The Freedman's Bureau

Providing an education for slaves was frowned upon in antebellum Virginia. In truth, state law made the practice a crime. The Freedmen’s Bureau was begun during the latter part of the Civil War to help provide some education for black military units. After the war, the bureau and the Christian Commission helped start “mission schools” for the children of ex-slaves throughout Virginia. These charitable groups were responsible for the first schools in Bridgewater and Harrisonburg. They also helped pay the teachers and find suitable buildings to use as schoolhouses.



Harrisonburg

The first African-American school in Harrisonburg (1868) was held in a hotel room, and the first teachers were two ladies from Maine hired through the Freedmen’s Bureau. The next school location was in a church on West Market Street. When the statewide system of public education began in Virginia in 1870, the Freedmen’s Bureau was no longer needed. The state system of “separate but equal” schools for blacks and whites took over educational responsibilities. The first building erected solely for black children was located along Black’s Run about 1870. The four-room Effinger Street School built in the northern part of the town in 1882 replaced this schoolhouse. The Effinger Street building had a three-room addition added about 1910. The Lucy Simms School, named for the ex-slave who had been born on the Gray farm at the north end of Harrisonburg and taught in the Effinger Street School for over 50 years, was built in 1938 as a modern design to replace the Effinger School.

Rockingham County

Because the African-American population was so widely scattered in Rockingham County, schools for the children got off to a slow start, except in Bridgewater (1868). There were eventually 16 schools for African-Americans in the county, although they were not all in operation at the same time.
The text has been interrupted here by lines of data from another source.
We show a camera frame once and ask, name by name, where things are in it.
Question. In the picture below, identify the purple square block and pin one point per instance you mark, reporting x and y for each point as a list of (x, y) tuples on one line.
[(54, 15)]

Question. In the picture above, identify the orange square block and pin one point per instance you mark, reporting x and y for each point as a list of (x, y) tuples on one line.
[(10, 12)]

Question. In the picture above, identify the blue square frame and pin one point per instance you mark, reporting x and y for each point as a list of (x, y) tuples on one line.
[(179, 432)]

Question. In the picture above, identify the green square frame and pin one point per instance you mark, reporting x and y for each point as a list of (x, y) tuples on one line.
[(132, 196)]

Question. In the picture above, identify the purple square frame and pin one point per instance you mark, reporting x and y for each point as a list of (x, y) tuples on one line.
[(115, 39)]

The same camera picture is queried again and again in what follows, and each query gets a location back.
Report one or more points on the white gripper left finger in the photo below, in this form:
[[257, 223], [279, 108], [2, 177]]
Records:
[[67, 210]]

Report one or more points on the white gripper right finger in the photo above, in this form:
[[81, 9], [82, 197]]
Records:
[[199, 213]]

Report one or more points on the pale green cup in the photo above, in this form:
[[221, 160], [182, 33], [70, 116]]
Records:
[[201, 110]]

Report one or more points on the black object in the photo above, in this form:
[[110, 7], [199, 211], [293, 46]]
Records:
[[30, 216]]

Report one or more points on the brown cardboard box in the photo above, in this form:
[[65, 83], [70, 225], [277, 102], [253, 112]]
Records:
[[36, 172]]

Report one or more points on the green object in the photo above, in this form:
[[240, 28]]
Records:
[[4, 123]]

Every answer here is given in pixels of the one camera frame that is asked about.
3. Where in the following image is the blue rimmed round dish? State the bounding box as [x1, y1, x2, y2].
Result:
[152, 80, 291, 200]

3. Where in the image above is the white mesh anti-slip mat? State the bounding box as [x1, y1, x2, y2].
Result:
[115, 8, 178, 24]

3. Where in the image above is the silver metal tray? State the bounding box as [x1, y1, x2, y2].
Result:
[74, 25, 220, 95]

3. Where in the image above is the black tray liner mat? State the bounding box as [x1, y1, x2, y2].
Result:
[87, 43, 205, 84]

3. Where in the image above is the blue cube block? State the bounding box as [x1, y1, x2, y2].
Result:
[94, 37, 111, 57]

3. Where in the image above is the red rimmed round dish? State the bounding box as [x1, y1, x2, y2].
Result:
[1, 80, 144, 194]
The schools, nearly all one-room structures, and their approximate opening dates were as follows:

Athens (Zenda) north of Harrisonburg before 1877
Bridgewater 1868
Briery Branch 1885
Broadway 1882
East Elkton (Newtown) ca. 1885
Elk Run early Elkton by 1871
Georgetown north of Harrisonburg before 1885
Greenwood north of Elkton before 1885
Harrisonburg ca. 1866
Island Ford before 1885
Leroy north of Grottoes before 1885
Linville 1875
McGaheysville 1875
Mt. Crawford 1885
Peake west of Mt. Clinton ca. 1885
Pleasant Valley 1885
Port Republic ca. 1881
Shendun (Grottoes) ca. 1895

 

In the twentieth century, many of the small, country schools were closed so that by mid-century all African-American students in the county were transported to Harrisonburg and its Lucy Simms School for their high school classes, and many received their elementary education there as well.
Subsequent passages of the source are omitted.